Looking through the data below, work out how many lines have the word "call". Reply with that number only.

■ DATASET EXCERPT:
————————

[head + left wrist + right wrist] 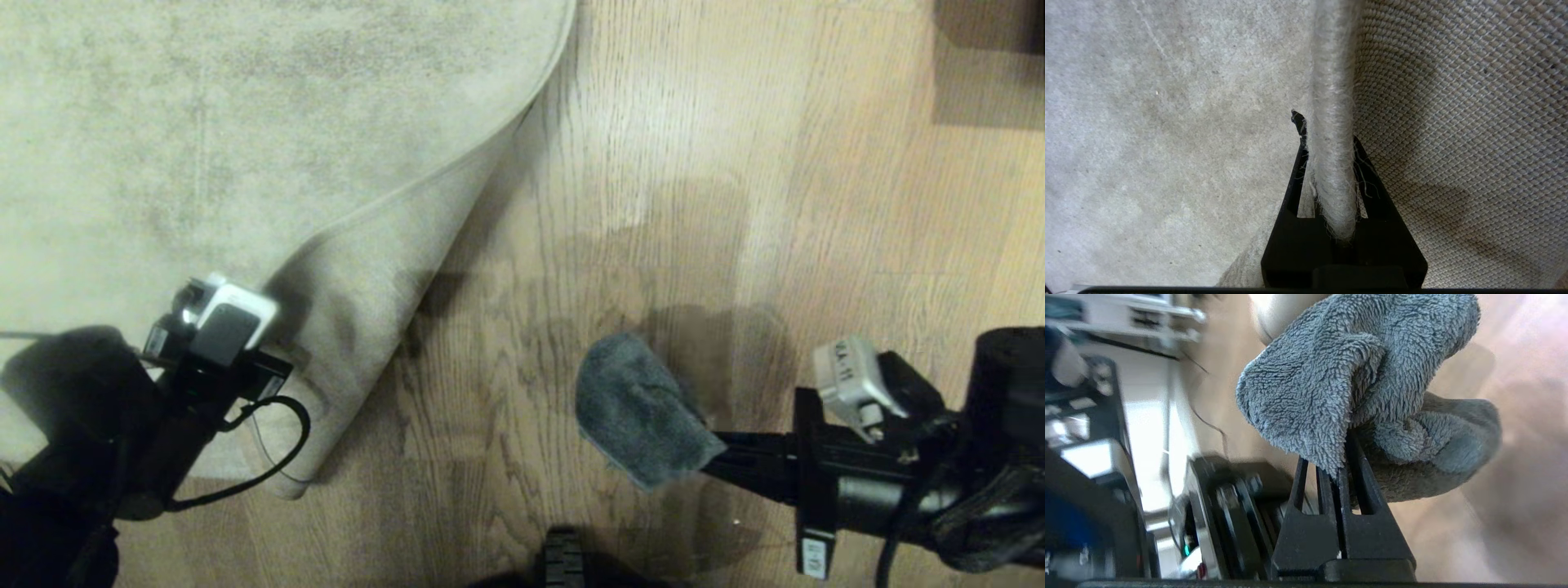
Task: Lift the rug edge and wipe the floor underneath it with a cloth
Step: Wipe the floor under the carpet with a rag
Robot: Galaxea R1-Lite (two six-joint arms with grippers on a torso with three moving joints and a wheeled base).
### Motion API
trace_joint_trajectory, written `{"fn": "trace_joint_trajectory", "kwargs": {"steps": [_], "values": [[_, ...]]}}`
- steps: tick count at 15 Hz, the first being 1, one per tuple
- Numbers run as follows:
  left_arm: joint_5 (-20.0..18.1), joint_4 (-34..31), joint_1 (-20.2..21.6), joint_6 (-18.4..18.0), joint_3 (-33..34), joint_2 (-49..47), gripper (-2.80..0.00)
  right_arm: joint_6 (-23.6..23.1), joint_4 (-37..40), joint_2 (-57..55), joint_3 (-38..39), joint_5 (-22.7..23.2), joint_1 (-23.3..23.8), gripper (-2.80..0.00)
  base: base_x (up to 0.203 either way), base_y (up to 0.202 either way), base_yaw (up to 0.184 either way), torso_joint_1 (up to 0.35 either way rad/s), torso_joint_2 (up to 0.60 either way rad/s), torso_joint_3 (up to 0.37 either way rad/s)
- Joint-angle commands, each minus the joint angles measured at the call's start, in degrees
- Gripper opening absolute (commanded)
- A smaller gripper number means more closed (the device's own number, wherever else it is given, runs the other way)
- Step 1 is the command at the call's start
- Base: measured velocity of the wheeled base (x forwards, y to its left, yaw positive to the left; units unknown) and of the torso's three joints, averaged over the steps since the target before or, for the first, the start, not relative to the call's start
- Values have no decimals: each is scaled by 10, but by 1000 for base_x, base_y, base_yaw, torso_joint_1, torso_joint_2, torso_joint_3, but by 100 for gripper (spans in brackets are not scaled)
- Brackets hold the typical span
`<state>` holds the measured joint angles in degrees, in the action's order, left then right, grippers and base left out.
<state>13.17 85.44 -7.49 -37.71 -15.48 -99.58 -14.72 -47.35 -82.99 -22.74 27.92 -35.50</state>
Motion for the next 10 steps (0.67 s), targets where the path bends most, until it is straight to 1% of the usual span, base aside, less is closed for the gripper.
{"fn": "trace_joint_trajectory", "kwargs": {"steps": [1,3,7,10], "values": [[1,4,0,-2,-2,-10,-280,11,-82,-114,-15,2,-42,-280,0,0,0,0,0,0],[1,4,0,-2,-2,-11,-280,19,-105,-161,-52,1,-59,-280,0,0,0,0,0,0],[1,4,0,-1,-1,-14,-280,22,-121,-255,-146,2,-70,-280,0,0,0,0,0,0],[1,4,2,-1,0,-14,-280,27,-136,-305,-180,3,-73,-280,0,0,0,0,0,0]]}}
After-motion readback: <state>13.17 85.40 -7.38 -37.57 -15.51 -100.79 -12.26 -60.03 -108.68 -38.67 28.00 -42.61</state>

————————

■ RESPONSE AREA:
3